Neko no Otera no Chion-san: two girls in working trousers on their knees in a shed seen from the rear only their butts in shot

It is clear from the shot (and the many similar shots throughout this series) that Ojiro Makoto likes her butts. Some extra time and care has been taken to render those buttocks. Of course the same is true for roughly 100 percent of cartoonists and their particular fetishes, but what I like about this is how mundane Ojiro makes it. This is the third panel of the first page of the twelfth chapter of Neko no Otera no Chion-san, a manga about a teenage boy who moves to live with his distant, slightly older cousin and grandma. While he’s the protagonist, he’s not in the scene. Instead the page opens with a shot of cardboard boxes filled with crap, left over cleaning material and the like before the second panel shows a crowded garden shed, more a storage unit than anything else, with two girls dressed in typical work clothing talking about cleaning it. The final panel then, the one above, is a logical progression, rather than a staged cheesecake shot. There’s no posing, the clothing conceals as much as it highlights and Chion and Hiruma are pretty rather than beautiful. An everyday sort of horniness.

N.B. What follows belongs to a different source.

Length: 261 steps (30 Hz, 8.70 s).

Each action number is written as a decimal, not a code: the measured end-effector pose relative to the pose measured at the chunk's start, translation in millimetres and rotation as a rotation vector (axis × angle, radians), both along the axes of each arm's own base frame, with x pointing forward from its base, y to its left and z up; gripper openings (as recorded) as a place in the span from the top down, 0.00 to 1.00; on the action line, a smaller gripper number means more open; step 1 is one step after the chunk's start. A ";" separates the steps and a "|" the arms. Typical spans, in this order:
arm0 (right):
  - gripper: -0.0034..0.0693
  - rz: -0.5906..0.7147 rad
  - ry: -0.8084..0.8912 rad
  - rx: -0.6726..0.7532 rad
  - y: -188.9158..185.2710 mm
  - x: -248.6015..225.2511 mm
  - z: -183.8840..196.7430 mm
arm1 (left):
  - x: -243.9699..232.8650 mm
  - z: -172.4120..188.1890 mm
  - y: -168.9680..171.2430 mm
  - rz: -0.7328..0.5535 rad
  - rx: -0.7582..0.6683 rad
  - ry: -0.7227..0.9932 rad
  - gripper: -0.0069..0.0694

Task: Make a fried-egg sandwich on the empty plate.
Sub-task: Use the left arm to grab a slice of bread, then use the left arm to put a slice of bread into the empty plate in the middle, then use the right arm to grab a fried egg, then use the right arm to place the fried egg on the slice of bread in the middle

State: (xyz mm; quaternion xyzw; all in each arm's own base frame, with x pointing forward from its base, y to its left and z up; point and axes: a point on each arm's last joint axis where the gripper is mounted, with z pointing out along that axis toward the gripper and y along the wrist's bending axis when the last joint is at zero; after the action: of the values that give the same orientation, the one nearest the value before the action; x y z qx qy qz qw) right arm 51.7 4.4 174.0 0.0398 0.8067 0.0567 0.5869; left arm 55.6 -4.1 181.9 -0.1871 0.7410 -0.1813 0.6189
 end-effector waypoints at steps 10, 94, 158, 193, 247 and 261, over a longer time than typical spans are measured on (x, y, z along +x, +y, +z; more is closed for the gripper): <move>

Azur Lane Slow Ahead: a 4-koma gag strip interrupted by a cheesecake drawing

Compare and contrast with a typical chapter from Hori no Su’s Azur Lane 4-koma: Slow ahead, a gag strip where every page has a bit of cheesecake on it like this. Unlike in Chion-san, the fan service is strong in this one, your eyes immediately drawn to that intrusive panel of Cygnet posing. It’s not bad, but it interrupts the flow of the comic. Cygnet both poses and is dressed for fan service, thighs and breasts on prominent display. For what it is, basically an advert for the Azur Lane game, very much a waifu collector game, it’s not bad, but it lacks the subtlety of Chion-san. And for me, that makes the latter all the more stronger. Because ultimately Neko no Otera no Chion-san is about a teenage boy moving in with his attractive, not that much older cousin, that sort of everyday horniness fits the mood of the series far more than an intrusive shot like the above would, even if it’s nominally “sexier”.